EXERCISE AIM ->
Everything from the line with "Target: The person" down to the line with "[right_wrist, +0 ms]" below must be printed exactly, those two lines included. Exclude pictures.

DATA SEGMENT ->
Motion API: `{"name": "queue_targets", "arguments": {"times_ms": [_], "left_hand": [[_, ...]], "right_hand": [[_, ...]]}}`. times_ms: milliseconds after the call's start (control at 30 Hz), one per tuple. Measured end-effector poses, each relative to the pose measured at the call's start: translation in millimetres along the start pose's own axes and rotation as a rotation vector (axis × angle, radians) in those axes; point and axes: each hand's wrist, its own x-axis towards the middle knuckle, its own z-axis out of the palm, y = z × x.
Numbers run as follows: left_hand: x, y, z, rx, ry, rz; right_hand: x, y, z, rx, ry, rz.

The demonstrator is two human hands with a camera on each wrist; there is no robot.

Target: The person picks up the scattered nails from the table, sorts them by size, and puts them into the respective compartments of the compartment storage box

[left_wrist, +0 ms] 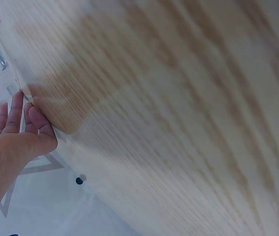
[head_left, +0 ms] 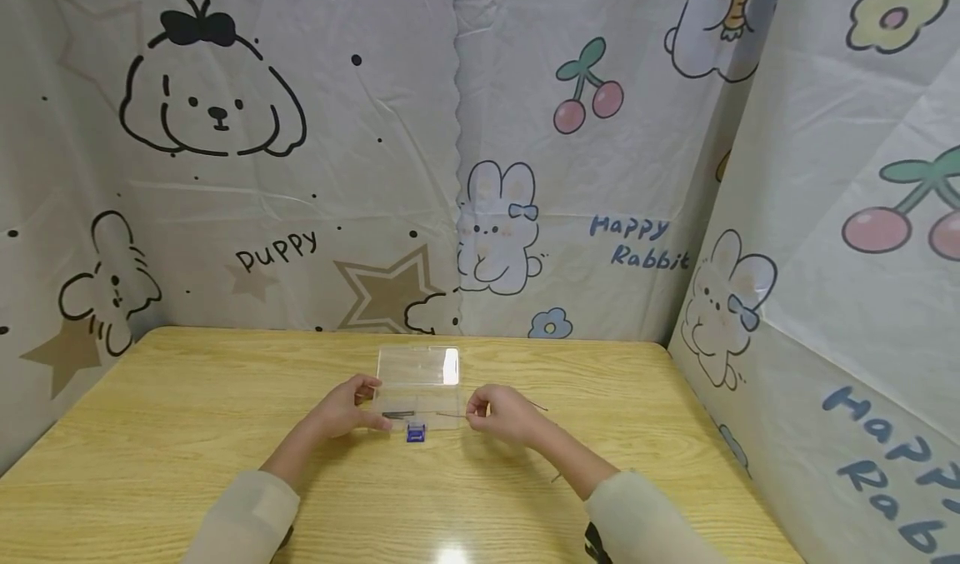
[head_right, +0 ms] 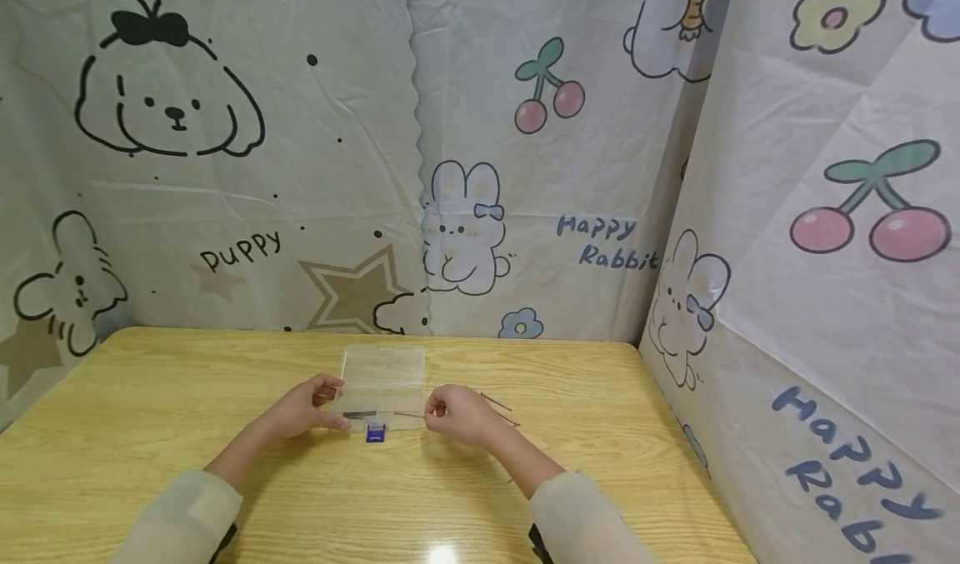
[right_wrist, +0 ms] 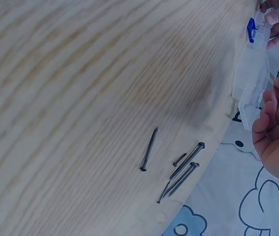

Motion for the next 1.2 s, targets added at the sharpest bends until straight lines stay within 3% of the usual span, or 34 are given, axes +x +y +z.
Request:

TASK OUTPUT ->
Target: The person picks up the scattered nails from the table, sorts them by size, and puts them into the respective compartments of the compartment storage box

[left_wrist, +0 ms] 
[head_left, +0 ms] 
[head_right, +0 ms] 
[right_wrist, +0 ms] 

No additional output is required for this exercise.